*** Begin section ***

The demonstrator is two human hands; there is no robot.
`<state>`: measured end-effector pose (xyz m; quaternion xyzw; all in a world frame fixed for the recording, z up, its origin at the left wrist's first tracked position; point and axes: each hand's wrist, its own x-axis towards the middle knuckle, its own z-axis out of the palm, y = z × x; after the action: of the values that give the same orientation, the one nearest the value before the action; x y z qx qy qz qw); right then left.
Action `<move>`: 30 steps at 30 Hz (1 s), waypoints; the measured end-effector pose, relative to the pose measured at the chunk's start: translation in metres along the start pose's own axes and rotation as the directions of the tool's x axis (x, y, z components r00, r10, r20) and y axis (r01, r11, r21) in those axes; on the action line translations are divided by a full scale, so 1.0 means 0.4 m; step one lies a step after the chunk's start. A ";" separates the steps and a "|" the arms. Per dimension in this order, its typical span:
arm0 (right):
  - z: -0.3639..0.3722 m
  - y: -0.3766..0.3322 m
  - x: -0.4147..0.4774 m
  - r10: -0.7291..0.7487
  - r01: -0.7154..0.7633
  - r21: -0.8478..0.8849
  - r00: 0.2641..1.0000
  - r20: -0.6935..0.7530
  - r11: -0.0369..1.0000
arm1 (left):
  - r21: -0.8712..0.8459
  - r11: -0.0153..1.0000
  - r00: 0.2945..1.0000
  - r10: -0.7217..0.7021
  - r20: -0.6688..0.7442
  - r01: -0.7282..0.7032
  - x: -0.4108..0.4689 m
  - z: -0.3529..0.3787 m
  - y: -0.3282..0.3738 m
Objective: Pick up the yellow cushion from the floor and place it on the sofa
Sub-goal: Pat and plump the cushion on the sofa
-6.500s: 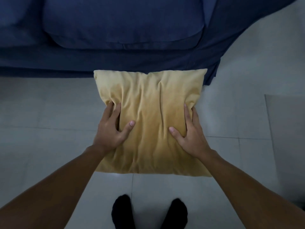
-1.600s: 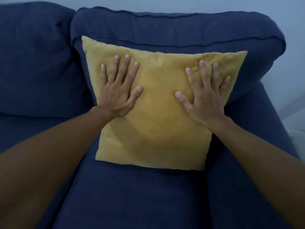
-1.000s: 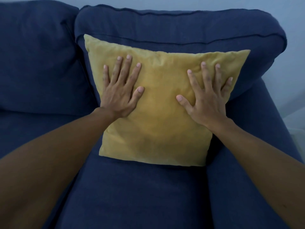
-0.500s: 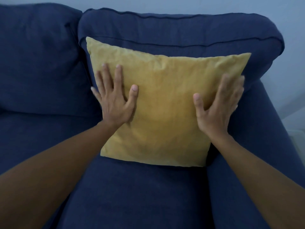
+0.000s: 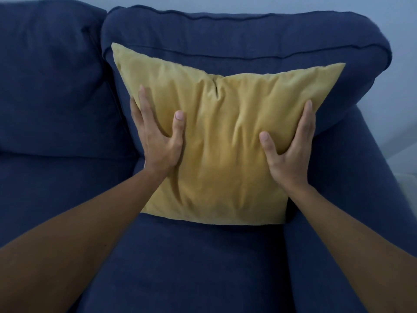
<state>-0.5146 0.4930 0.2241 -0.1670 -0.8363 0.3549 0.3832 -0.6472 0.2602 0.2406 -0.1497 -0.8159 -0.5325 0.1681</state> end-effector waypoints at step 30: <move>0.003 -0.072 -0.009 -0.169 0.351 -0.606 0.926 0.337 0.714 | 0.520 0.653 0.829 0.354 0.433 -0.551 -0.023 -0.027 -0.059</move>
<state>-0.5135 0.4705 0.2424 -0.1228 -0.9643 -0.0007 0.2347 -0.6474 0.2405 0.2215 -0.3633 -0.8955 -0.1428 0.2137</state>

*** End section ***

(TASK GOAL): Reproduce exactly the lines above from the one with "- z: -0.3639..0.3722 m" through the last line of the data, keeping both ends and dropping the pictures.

(SOLUTION TO THIS TASK):
  - z: -0.3639..0.3722 m
  - y: -0.3766..0.3322 m
  - x: -0.4147..0.4774 m
  - r10: -0.7291..0.7487
  - r01: -0.7154..0.7633
  - r21: -0.8478..0.8849
  - r00: 0.2641..1.0000
  - r20: -0.6935..0.7530
  - r11: -0.0369..1.0000
arm1 (left):
  - r21: -0.8712..0.8459
  - r11: -0.0153..1.0000
  - r00: 0.2945..1.0000
  - r10: -0.7217..0.7021
  - r20: -0.6688..0.7442
  - r01: -0.7282..0.7032
  - x: -0.4108..0.4689 m
  - z: -0.3529..0.3787 m
  - y: -0.3282..0.3738 m
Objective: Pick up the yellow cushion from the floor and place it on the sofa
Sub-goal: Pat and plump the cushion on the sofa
-6.500s: 
-1.600s: 
-1.000s: 
-0.500s: 
+0.000s: 
<state>-0.5146 0.4930 0.2241 -0.1670 -0.8363 0.3549 0.3832 -0.6472 0.2602 0.2406 -0.1497 -0.8159 -0.5325 0.1681</state> end-effector waypoints at step 30: <move>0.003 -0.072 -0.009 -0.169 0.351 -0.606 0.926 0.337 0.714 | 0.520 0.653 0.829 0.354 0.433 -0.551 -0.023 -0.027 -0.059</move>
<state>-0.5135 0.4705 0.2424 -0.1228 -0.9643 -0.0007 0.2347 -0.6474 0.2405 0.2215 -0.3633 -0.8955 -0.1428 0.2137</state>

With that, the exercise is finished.